Zeytin Ağaçları İlk Kez 7.000 Yıl Önce Evcilleştirildi

Araştırmacılar tarafından yapılan bir çalışma, bir meyve ağacının evcilleştirilmesine ilişkin en eski kanıtları Ürdün’de ortaya çıkardı.

Kalkolitik Tel Tsaf’taki dikdörtgen oda. C: Prof. Yosef Garfinkel

Araştırmacılar, Ürdün Vadisi’ndeki Tel Tsaf’ın Kalkolitik dönem bölgesinden kömür kalıntılarını analiz ettiler ve bunların zeytin ağaçlarından geldiğini belirlediler. Ürdün Vadisi’nde zeytin doğal olarak yetişmediğinden, bu, burada yaşayan sakinlerin ağacı yaklaşık 7.000 yıl önce kasıtlı olarak diktiği anlamına geliyor.

(İlgili: Girit Adasında 3.000 Yıllık Zeytin Ağacı Hala Meyve Veriyor)

Dr. Langgut, “Bitki kalıntılarının mikroskobik olarak tanımlanmasında uzmanlaşmış Arkeobotanik ve Eski Ortamlar Laboratuvarı’nın başkanıyım. Ağaçlar, yakılarak kömürleştiğinde bile anatomik yapılarından tanınabilir. Ahşap, antik dünyanın ‘plastiği’ idi. İnşaatta, alet ve mobilya yapımında ve enerji kaynağı olarak kullanıldı. Bu nedenle, arkeolojik alanlarda bulunan, ocaklardan çıkarılan kömür gibi ağaç kalıntılarını belirlemek, o sırada doğal ortamda ne tür ağaçların büyüdüğünü ve insanların ne zaman meyve ağaçları yetiştirmeye başladığını anlamanın anahtarı.” diyor.

Tel Tsaf yerleşimindeki binalar ve yuvarlak silolar. C: Prof. Yosef Garfinkel

Dr. Langgut, laboratuvarında yaptığı çalışmalarda Tel Tsaf’tan gelen kömürün zeytin ve incir ağaçlarına ait olduğunu belirledi. “Zeytin ağaçları Ürdün Vadisi’nde yetişmez.” diyor.

“Bu, birisinin onları kasıtlı olarak oraya getirdiği anlamına gelir – bilgiyi ve bitkinin kendisini doğal yaşam alanının dışında bir yere götürmüşler.
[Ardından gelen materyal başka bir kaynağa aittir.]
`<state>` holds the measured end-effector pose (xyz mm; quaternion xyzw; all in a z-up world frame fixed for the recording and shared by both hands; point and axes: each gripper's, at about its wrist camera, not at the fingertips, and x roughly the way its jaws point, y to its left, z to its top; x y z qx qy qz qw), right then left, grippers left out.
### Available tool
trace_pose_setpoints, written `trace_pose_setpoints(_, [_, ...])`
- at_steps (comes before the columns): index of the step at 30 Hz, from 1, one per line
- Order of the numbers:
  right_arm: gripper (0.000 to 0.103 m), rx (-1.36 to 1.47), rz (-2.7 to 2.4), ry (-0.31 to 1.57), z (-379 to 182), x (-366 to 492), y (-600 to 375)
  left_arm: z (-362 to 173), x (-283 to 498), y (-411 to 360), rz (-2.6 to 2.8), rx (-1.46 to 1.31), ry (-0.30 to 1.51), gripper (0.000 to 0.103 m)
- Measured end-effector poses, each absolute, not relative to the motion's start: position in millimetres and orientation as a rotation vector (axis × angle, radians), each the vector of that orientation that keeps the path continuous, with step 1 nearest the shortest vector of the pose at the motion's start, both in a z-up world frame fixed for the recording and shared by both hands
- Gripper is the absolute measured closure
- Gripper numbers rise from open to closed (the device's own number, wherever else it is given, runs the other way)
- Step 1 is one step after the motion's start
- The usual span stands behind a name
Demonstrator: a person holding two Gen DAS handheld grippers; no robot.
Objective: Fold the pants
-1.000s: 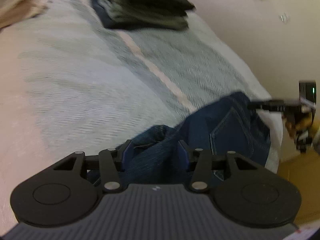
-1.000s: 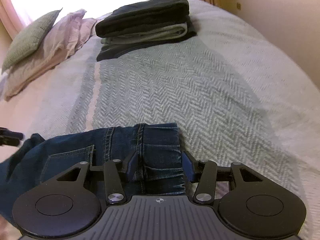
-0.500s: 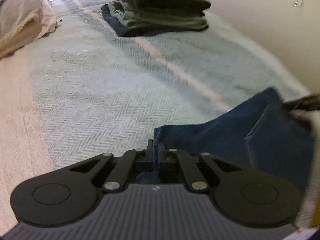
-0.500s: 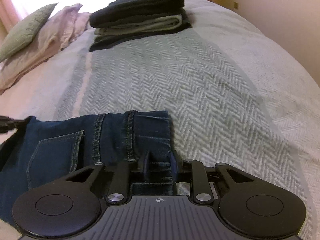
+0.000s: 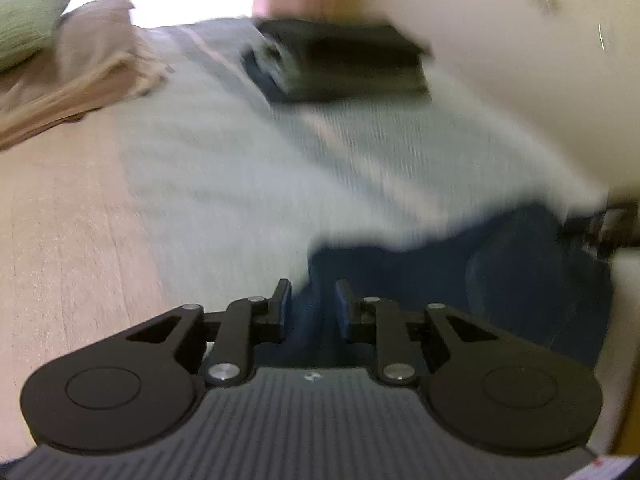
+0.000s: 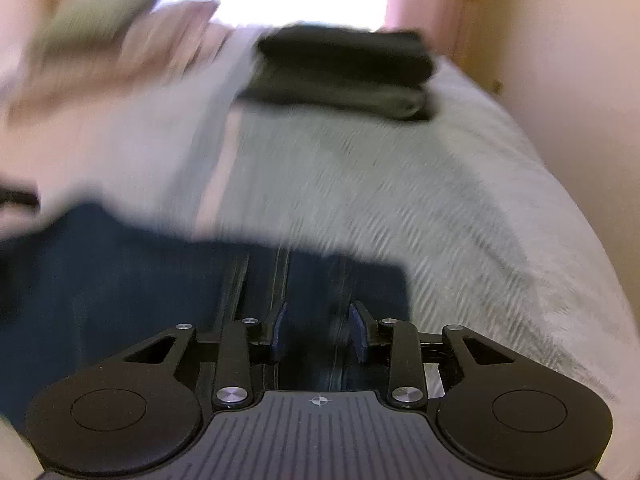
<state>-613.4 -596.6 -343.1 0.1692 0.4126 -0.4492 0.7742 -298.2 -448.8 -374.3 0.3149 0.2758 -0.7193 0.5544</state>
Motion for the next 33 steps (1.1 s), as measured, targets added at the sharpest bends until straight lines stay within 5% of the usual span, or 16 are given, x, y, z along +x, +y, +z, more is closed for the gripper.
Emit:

Arkeobotanikte bu, evcilleştirmenin tartışılmaz bir kanıtı olarak kabul edilir, bu da burada dünyanın herhangi bir yerinde zeytinin evcilleştirilmesinin en eski kanıtlarına sahip olduğumuz anlamına gelir.”

“Ayrıca birçok genç incir dal kalıntısı tespit ettim. İncir ağacı Ürdün Vadisi’nde doğal olarak yetişiyordu, ancak dallarının yakacak odun ya da alet ya da mobilya için hammadde olarak çok az değeri vardı, bu yüzden insanların büyük miktarlarda toplayıp köye getirmeleri için hiçbir sebep yoktu. Görünüşe göre bu incir dalları, meyve ağaçlarının verimini artırmak için bugün hala kullanılan bir yöntem olan budamadan çıktı.”

Tel Tsaf köyünde 7.000 yıllık ocak kalıntısı. C: Prof. Yosef Garfinkel

Langgut tarafından incelenen ağaç kalıntıları, Tel Tsaf’taki kazıyı yöneten İbrani Üniversitesi’nden Prof. Yosef Garfinkel tarafından toplandı. Prof. Garfinkel, “Tel Tsaf, 7.200 ila 6.700 yıl önce, Beit She’an’ın güneyindeki Ürdün Vadisi’nin ortasında yer alan büyük bir tarih öncesi köydü. Alanda, her biri ekin depolamak için birkaç tahıl ambarı bulunan avlulu büyük evler keşfedildi. Depolama kapasiteleri, tek bir ailenin kalori tüketiminden 20 kata kadar daha fazlaydı, yani açıkçası bunlar büyük servet depolamak için kullanıldı.” diyor.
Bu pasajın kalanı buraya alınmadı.